OAKS, Sherry D.1, MOOSAVI, Sadredin C.2, KRUMM, Debra K.3, RAMIREZ, Monica4 and MORRISON, Scott1, (1)University of Colorado Boulder, Boulder, CO 80309, (2)Science, Rochester Community Technical College, 851 30th Avenue SE, Rochester, MN 55904, (3)Math-Science, Trinidad State Junior College, 600 Prospect Street, Trinidad, CO 81082, (4)Morgan Community College, 920 Barlow Road, Fort Morgan, CO 80701,

Five Colorado-based, faculty-mentored, student-developed virtual field trips (VFTs) are in progress for 2016-2017. Colorado’s geomorphology and climate interrelationships significantly affect hydrometeorological and geological events, including those identified as natural hazards. These include flood, drought, forest fire, snow avalanche, rockfall, debris flow, super cell storms, severe wind, and unique tornados (e.g. the Denver Cyclone). Using an interdisciplinary Earth System Science approach, the VFTs highlight the interface between Earth and atmospheric science to undergraduates, high school students, and current teachers and teacher candidates. The faculty-mentored, student-developed interdisciplinary research and production of the VFTs serve as a vehicle for peer-to-peer science outreach to two-year college (2YC) and four-year college (4YC) undergraduates. During 2015 and 2016, students researched, wrote, and developed their presentations. Students used what they learned from in-classroom activities, laboratory work, and on-site field work to translate their own science investigations into VFTs which can be shared with other 2YC and 4YC undergraduates. The student written, led, and produced VFTs are standalone presentations that serve as a model to introduce 2YC and 4YC students to science field experience as well as research and writing about science.
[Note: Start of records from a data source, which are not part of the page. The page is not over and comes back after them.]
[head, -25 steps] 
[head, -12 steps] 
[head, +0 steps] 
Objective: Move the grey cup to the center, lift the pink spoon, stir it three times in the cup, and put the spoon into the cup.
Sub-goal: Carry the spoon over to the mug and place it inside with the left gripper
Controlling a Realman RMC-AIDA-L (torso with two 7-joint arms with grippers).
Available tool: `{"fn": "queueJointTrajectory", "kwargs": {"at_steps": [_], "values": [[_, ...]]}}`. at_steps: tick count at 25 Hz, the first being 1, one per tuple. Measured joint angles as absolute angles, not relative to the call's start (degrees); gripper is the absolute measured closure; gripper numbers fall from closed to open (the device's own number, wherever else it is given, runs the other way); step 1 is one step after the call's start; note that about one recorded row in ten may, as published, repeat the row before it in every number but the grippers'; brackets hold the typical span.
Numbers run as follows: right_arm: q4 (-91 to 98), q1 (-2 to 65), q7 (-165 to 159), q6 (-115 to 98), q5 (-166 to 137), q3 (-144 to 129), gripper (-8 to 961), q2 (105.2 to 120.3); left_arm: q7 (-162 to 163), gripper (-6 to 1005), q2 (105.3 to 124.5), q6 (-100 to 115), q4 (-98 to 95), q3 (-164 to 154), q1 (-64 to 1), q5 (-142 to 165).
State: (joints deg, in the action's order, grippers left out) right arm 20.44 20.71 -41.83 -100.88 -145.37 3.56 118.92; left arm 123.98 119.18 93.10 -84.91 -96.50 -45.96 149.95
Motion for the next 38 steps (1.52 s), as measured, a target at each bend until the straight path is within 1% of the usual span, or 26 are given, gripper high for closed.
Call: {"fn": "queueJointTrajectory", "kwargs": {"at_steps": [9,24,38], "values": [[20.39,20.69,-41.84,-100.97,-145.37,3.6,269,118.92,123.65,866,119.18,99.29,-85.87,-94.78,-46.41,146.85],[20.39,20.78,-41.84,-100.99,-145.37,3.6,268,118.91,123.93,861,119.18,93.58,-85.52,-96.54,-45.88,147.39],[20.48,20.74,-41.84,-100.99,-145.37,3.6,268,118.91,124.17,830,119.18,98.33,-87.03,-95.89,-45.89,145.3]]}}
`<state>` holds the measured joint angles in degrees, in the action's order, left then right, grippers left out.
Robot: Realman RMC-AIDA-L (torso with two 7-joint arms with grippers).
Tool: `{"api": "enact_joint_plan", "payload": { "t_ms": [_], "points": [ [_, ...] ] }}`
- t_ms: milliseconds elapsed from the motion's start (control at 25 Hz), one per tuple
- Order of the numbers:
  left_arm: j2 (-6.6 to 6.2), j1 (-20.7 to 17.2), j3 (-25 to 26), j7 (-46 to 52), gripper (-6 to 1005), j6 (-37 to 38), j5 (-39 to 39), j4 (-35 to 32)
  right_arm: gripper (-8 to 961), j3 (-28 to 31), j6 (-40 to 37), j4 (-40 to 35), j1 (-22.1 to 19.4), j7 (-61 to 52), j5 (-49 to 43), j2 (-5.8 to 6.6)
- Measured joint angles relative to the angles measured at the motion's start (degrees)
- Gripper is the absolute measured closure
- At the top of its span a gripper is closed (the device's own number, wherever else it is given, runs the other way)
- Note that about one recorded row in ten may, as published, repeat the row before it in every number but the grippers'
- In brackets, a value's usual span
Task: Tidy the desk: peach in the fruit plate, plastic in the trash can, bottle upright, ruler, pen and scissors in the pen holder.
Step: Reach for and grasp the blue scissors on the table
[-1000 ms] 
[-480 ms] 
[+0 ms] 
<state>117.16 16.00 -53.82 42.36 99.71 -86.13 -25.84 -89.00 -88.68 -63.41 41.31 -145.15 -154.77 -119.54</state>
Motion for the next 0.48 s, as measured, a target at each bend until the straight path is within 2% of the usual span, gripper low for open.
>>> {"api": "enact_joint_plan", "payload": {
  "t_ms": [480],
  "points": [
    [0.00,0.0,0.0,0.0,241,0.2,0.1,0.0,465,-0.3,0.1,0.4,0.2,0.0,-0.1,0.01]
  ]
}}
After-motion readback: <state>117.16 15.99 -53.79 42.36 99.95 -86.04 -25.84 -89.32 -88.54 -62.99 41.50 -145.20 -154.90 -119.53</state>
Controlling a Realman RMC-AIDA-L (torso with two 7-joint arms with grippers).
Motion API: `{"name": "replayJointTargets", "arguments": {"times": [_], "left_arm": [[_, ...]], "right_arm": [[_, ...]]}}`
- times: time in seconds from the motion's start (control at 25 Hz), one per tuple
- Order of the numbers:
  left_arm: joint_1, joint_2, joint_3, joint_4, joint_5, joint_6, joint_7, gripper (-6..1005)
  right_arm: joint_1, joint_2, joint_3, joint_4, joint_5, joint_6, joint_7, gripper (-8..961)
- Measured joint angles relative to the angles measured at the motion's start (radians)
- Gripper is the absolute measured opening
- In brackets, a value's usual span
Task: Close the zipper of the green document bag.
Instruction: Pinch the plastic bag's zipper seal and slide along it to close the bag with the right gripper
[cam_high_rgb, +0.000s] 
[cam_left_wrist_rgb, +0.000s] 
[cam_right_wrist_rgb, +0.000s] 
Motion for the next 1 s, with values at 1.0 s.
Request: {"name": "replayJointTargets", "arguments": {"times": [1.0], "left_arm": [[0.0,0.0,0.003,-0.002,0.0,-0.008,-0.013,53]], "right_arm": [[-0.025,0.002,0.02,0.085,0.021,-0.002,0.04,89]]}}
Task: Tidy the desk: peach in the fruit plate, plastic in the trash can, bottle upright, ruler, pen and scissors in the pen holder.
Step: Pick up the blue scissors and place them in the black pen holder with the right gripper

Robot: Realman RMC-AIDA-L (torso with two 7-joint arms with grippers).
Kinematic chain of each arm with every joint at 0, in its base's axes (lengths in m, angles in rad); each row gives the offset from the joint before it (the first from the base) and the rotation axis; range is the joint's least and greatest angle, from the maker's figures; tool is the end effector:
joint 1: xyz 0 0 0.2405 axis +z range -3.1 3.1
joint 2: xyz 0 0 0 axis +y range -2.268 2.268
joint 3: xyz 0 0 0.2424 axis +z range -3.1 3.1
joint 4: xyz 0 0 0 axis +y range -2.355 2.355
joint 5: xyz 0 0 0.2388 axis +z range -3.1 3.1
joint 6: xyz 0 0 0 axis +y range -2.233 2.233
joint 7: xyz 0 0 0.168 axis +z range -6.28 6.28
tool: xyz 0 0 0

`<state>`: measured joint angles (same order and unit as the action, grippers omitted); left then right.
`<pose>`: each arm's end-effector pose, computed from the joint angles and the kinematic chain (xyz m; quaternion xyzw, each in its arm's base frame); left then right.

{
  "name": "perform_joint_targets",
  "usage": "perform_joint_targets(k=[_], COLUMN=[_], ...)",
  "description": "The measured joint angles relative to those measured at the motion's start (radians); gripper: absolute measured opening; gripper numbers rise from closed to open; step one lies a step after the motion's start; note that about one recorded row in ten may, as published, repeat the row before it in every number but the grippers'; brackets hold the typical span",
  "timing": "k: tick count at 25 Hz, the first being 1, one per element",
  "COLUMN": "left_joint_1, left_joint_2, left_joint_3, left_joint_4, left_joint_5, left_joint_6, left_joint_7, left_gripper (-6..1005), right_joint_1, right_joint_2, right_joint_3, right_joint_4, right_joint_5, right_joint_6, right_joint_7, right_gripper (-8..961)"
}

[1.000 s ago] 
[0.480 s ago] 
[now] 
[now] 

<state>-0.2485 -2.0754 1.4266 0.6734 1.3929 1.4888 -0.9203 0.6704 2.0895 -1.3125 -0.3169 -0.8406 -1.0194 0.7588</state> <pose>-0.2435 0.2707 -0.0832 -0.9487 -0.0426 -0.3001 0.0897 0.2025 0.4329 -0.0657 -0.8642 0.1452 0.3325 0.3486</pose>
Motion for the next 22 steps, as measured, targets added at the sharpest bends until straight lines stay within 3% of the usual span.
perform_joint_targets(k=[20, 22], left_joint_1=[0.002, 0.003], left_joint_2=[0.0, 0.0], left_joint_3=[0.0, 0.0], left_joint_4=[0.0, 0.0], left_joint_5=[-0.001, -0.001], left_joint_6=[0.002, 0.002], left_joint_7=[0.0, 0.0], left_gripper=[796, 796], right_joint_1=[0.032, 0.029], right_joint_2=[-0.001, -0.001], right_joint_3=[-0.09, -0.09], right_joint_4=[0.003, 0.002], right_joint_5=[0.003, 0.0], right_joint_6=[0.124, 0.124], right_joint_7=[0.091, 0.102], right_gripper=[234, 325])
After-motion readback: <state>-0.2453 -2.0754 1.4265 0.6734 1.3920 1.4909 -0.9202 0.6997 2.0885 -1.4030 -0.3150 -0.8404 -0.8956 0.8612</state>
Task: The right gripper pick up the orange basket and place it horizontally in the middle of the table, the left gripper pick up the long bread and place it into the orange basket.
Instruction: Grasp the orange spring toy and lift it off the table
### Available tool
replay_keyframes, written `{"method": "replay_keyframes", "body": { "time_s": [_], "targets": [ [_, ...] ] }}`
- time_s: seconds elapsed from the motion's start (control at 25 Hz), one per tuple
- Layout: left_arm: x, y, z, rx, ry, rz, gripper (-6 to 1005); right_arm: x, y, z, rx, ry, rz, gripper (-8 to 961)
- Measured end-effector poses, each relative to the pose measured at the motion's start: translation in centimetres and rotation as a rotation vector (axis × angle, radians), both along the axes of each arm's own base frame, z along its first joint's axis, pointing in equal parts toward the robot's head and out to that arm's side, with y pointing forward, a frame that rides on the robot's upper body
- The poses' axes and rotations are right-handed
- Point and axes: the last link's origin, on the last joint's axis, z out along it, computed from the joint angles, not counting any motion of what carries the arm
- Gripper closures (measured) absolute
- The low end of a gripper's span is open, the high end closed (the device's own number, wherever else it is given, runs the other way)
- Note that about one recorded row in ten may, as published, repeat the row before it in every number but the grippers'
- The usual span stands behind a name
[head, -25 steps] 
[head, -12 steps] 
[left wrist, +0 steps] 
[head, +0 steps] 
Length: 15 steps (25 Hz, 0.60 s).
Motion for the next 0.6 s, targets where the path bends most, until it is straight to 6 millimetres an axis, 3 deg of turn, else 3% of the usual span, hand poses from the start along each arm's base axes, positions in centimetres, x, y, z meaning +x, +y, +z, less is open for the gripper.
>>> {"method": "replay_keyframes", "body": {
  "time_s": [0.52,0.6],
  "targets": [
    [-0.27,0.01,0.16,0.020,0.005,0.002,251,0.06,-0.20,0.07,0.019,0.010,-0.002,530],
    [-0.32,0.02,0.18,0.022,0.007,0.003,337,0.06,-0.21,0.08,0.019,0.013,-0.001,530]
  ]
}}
It gives science teacher candidates and geoscience professionals opportunities to practice effective science communication, including the implementation of the NGSS standards which concurrently are being integrated into K-16 textbooks. The outcome of the first Virtual Field Trip is an active teaching tool to engage 2YC and 4YC students in scientific, place-based field research. Faculty-mentored, student-developed VFTs are a model for other Earth and Atmospheric Science faculty and teachers to foster science literacy as well as science education and outreach. The authors are working toward the establishment of an Earth System Science Education clearing house for the dissemination of VFTs, not only in Colorado, but in other regions.